--- Extracted material ---
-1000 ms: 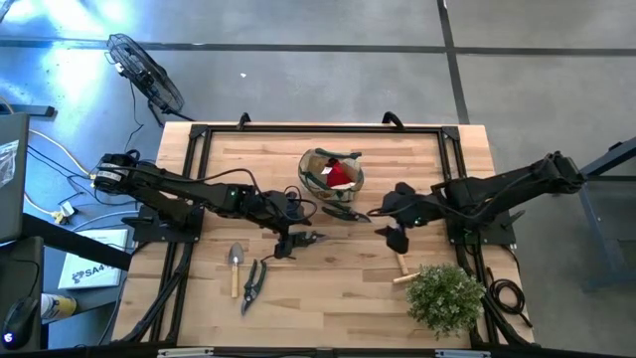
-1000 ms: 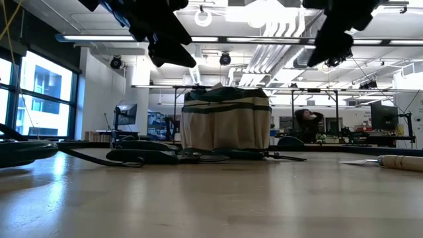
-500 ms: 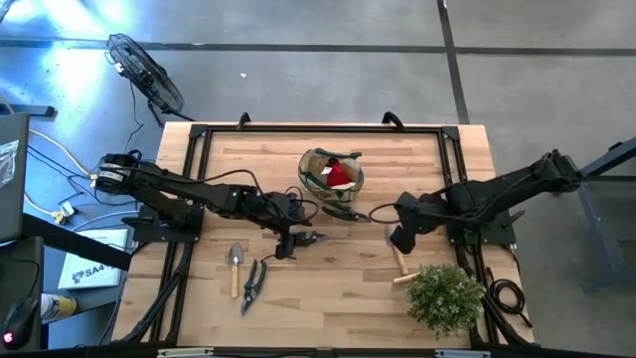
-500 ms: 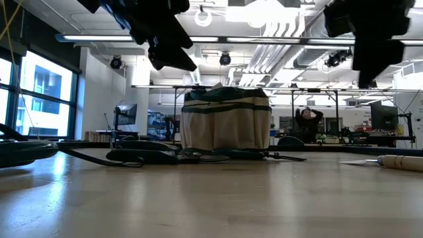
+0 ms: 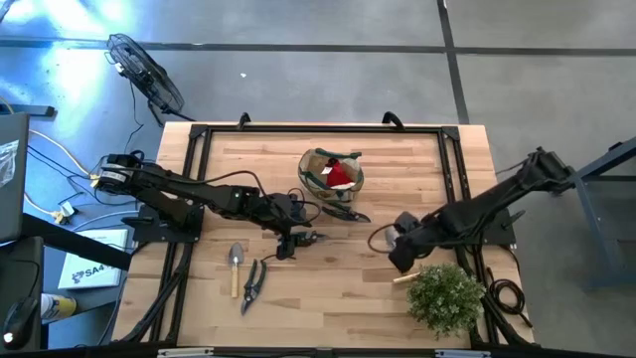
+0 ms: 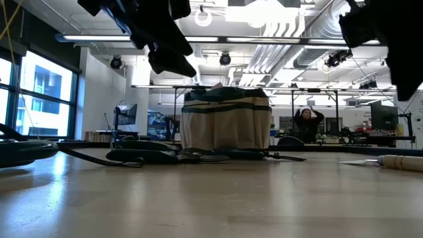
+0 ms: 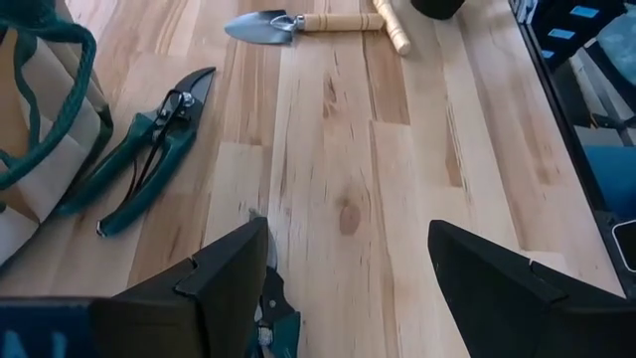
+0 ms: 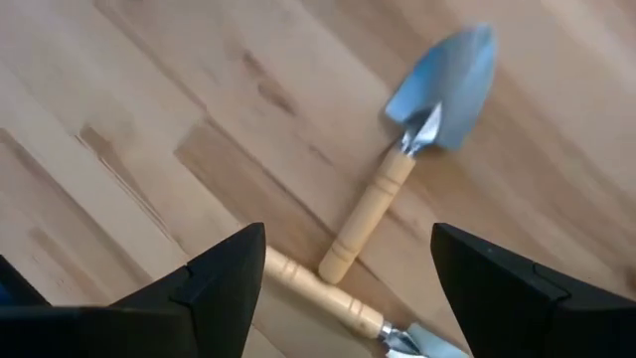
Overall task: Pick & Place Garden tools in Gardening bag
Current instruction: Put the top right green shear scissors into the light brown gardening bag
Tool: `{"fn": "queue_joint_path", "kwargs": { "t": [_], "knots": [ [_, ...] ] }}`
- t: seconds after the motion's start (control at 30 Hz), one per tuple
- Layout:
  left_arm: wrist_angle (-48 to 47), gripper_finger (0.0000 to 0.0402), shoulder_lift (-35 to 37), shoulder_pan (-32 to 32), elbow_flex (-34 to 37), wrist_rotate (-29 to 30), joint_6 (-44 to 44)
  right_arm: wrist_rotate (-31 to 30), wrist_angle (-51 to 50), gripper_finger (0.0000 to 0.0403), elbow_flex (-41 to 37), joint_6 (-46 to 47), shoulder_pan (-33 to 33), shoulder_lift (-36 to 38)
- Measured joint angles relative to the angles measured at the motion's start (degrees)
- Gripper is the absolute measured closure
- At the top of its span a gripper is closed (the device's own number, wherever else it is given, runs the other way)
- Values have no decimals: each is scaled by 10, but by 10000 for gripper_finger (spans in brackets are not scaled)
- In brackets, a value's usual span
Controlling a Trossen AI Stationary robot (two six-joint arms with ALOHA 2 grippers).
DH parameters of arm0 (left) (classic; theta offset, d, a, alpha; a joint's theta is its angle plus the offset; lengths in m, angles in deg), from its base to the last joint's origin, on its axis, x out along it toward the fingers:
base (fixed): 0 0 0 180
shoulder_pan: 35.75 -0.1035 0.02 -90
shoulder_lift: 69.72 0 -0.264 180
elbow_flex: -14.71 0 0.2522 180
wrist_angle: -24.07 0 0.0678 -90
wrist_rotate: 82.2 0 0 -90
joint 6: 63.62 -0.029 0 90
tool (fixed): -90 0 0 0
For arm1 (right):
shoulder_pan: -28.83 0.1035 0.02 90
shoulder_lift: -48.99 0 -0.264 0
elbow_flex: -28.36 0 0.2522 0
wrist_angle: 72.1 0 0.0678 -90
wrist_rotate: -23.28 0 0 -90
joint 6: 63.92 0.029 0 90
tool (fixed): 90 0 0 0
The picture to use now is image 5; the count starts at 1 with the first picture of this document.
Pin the artificial green plant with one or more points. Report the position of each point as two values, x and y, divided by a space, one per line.
444 301

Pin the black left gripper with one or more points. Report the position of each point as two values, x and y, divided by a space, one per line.
287 248

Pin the clear plastic bag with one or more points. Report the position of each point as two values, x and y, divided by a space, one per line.
7 164

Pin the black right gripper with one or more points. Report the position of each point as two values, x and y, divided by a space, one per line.
405 253

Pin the silver aluminium bracket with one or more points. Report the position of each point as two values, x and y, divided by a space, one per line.
184 353
462 354

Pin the dark grey computer case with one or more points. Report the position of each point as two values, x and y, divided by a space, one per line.
15 199

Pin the beige green-trimmed gardening bag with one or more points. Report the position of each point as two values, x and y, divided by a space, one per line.
318 184

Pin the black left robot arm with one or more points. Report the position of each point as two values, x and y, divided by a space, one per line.
169 191

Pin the black metal beam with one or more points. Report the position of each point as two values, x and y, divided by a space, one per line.
74 242

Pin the black computer mouse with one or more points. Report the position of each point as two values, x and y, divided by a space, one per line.
20 323

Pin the blue-grey metal stand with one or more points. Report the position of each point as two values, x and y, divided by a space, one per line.
613 155

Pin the black aluminium table frame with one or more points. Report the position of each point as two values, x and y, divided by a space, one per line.
323 129

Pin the white printed box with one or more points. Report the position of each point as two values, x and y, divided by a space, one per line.
94 268

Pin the dark green hand pruner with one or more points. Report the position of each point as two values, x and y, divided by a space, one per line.
343 211

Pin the black operator desk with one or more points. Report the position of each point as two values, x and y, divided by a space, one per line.
20 268

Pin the yellow white spray can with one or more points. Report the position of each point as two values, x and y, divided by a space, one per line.
59 306

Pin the black floor fan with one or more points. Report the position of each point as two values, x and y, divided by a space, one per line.
149 79

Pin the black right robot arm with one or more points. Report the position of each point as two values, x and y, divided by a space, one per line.
477 209

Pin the yellow power plug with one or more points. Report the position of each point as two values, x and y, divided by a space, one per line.
93 181

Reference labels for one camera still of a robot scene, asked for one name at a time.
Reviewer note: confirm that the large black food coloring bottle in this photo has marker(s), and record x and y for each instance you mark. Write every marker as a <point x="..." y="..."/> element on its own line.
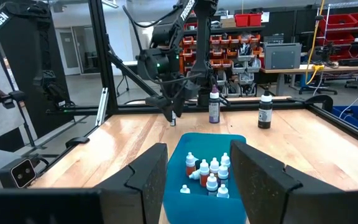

--- Aim of the task ---
Output each record above exactly as written. Skip any pictures.

--- Task answer ---
-1000 ms: 
-1000 ms: 
-500 ms: 
-500 ms: 
+0 ms: 
+0 ms: 
+0 ms: 
+0 ms: 
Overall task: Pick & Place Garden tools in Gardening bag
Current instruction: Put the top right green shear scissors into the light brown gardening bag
Tool: `{"fn": "queue_joint_path", "kwargs": { "t": [_], "knots": [ [_, ...] ] }}`
- t: seconds after the motion's start (control at 30 Hz), one per tuple
- Layout:
  left_arm: wrist_angle (-48 to 47), gripper_finger (0.0000 to 0.0402), shoulder_lift (-35 to 37), shoulder_pan (-32 to 32), elbow_flex (-34 to 37), wrist_rotate (-29 to 30), joint_6 (-44 to 44)
  right_arm: wrist_rotate (-31 to 30), wrist_angle (-51 to 50), gripper_finger (0.0000 to 0.0403), elbow_flex (-41 to 37), joint_6 (-46 to 47), shoulder_pan (-33 to 33), shoulder_lift (-36 to 38)
- Measured joint angles relative to the angles measured at the motion's start (degrees)
- Gripper is the absolute measured closure
- At the top of its span a gripper is closed (the device's own number, wherever else it is given, runs the other way)
- Values have no decimals: each is scaled by 10, but by 10000 for gripper_finger (spans in brackets are not scaled)
- In brackets, a value's usual span
Controlling a Trossen AI Stationary robot (two six-joint arms with ALOHA 2 grippers).
DH parameters of arm0 (left) (classic; theta offset, d, a, alpha; a joint's theta is its angle plus the offset; lengths in m, angles in deg), from its base to the last joint's origin, on its axis, x out along it toward the fingers:
base (fixed): 0 0 0 180
shoulder_pan: 35.75 -0.1035 0.02 -90
shoulder_lift: 69.72 0 -0.264 180
elbow_flex: -14.71 0 0.2522 180
wrist_angle: -24.07 0 0.0678 -90
wrist_rotate: 82.2 0 0 -90
joint 6: 63.62 -0.029 0 90
tool (fixed): -90 0 0 0
For arm1 (right):
shoulder_pan: -28.83 0.1035 0.02 90
shoulder_lift: -48.99 0 -0.264 0
elbow_flex: -28.36 0 0.2522 0
wrist_angle: 72.1 0 0.0678 -90
wrist_rotate: -23.28 0 0 -90
joint 6: 63.92 0.029 0 90
tool (fixed): 90 0 0 0
The picture to use now is image 5; the count starts at 1 with the first picture of this document.
Pin the artificial green plant with one or more points. Report the position of each point as two values, x and y, divided by a space, one per line.
444 301

Pin the black left gripper with one or more points. Report the position of each point as two values, x and y, divided by a space, one per line.
287 248

Pin the clear plastic bag with one or more points. Report the position of each point as two values, x and y, divided by a space, one per line.
7 164

Pin the black right gripper with one or more points. Report the position of each point as two values, x and y, divided by a space, one per line.
405 253

Pin the silver aluminium bracket with one or more points. Report the position of each point as two values, x and y, divided by a space, one per line.
184 353
462 354

Pin the dark grey computer case with one or more points. Report the position of each point as two values, x and y, divided by a space, one per line.
15 199

Pin the beige green-trimmed gardening bag with one or more points. Report the position of each point as two values, x and y, divided by a space, one per line.
318 184

Pin the black left robot arm with one or more points. Report the position of each point as two values, x and y, divided by a space, one per line.
169 191

Pin the black metal beam with one or more points. Report the position of each point as two values, x and y, divided by a space, one per line.
74 242

Pin the black computer mouse with one or more points. Report the position of each point as two values, x and y, divided by a space, one per line.
20 323

Pin the blue-grey metal stand with one or more points. Report the position of each point as two values, x and y, divided by a space, one per line.
613 155

Pin the black aluminium table frame with one or more points. Report the position of each point as two values, x and y, divided by a space, one per line.
323 129

Pin the white printed box with one or more points. Report the position of each point as two values, x and y, divided by a space, one per line.
94 268

Pin the dark green hand pruner with one or more points. Report the position of each point as two values, x and y, divided by a space, one per line.
343 211

Pin the black operator desk with one or more points. Report the position of each point as two values, x and y, divided by a space, one per line.
20 268

Pin the yellow white spray can with one or more points. Report the position of each point as two values, x and y, divided by a space, one per line.
59 306

Pin the black floor fan with one or more points. Report the position of each point as two values, x and y, divided by a space, one per line.
149 79

Pin the black right robot arm with one or more points. Report the position of each point as two values, x and y, divided by a space, one per line.
477 209

Pin the yellow power plug with one or more points. Report the position of each point as two values, x and y, divided by a space, one per line.
93 181

Reference labels for one camera still of a robot scene, asked for one name at a time.
Reviewer note: confirm that the large black food coloring bottle in this photo has marker(s), and record x and y for each instance you mark. Write every marker as a <point x="..." y="..."/> element on its own line.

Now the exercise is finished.